Gründling M, Lehmann Ch, Saeger D, Bohnenstengel S, Pavlovic D, Bac V, Usichenko T, Meissner K, Wendt M, Hung O, Murphy M, Whynot S, Lindequist U
Klinik für Anästhesiologie, Ernst-Moritz-Arndt-Universität Greifswald, Germany.
Clin Hemorheol Microcirc. 2008;38(3):163-70.

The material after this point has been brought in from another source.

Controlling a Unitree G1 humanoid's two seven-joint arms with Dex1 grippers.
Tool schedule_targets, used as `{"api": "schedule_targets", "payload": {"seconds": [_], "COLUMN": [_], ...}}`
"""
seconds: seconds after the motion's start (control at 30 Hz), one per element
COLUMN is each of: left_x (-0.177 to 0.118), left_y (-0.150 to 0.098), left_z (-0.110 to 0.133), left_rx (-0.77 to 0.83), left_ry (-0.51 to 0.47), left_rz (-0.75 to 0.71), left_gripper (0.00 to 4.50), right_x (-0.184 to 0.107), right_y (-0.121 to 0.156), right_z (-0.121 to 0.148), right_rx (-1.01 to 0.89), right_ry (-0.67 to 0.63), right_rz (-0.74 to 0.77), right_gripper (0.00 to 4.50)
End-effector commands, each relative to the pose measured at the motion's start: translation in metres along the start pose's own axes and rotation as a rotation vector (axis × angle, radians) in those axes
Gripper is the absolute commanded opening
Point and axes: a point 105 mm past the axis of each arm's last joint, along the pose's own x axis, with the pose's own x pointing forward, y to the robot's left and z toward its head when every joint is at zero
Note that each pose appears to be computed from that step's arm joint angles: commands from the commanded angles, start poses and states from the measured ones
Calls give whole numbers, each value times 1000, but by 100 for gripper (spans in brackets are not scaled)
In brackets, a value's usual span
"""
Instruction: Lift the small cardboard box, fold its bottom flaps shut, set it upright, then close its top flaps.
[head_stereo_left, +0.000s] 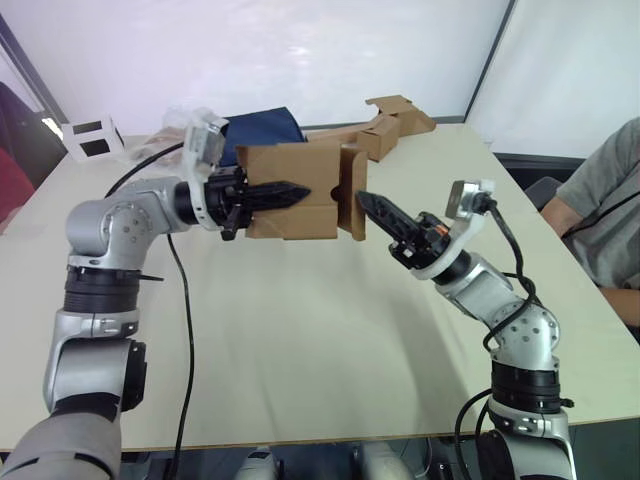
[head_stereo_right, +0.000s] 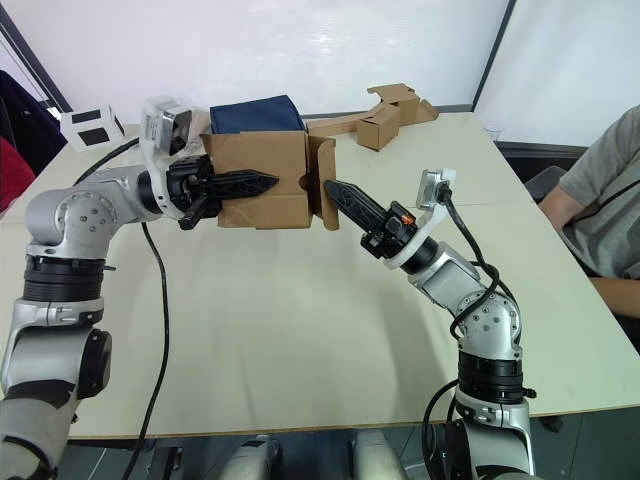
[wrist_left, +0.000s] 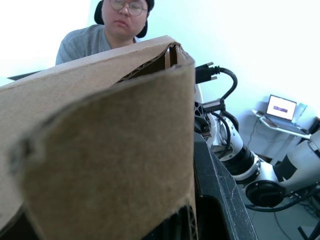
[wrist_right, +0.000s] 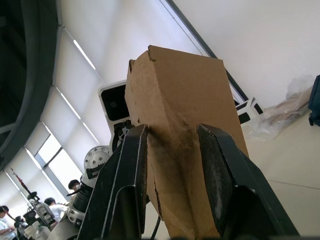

KKP723 (KKP), a derivative of ampicillin, is a newly developed beta-lactam antibiotic. Using an experimental endotoxemia model, the intestinal microcirculation in four groups of animals were evaluated using intravital microscopy (IVM). The groups included were a control group, an endotoxemic group (15 mg/kg i.v. LPS from E. coli), an ampicillin (50 mg/kg i.v.) treated endotoxemic group and an endotoxemic group treated with KKP (67.4 mg/kg i.v.). Ampicillin treatment resulted in a significant reduced number of firmly adhering leukocytes in intestinal submucosal venules. KKP treatment did not show this effect on leukocyte activation. We found no changes of the functional capillary density (FCD) of the intestinal wall by treatment with ampicillin or its derivative KKP. The increased leukocyte adherence in the KKP treated LPS animals may be explained by a loss of a possible ampicillin-related anti-inflammatory effect by the biotransformation process. The endotoxemia IVM model is useful to detect effects of antibiotics in an impaired microcirculation.
KKP723(KKP)是氨苄西林的衍生物,是一种新开发的β-内酰胺类抗生素。利用实验性内毒素血症模型,通过活体显微镜检查(IVM)评估四组动物的肠道微循环。所包括的组有对照组、内毒素血症组(静脉注射15mg/kg来自大肠杆菌的脂多糖)、氨苄西林(静脉注射50mg/kg)治疗的内毒素血症组和用KKP(静脉注射67.4mg/kg)治疗的内毒素血症组。氨苄西林治疗导致肠黏膜下小静脉中牢固黏附的白细胞数量显著减少。KKP治疗对白细胞活化未显示出这种作用。我们发现用氨苄西林或其衍生物KKP治疗后肠壁的功能性毛细血管密度(FCD)没有变化。在接受KKP治疗的脂多糖动物中白细胞黏附增加可能是由于生物转化过程中可能与氨苄西林相关的抗炎作用丧失所致。内毒素血症IVM模型有助于检测抗生素在受损微循环中的作用。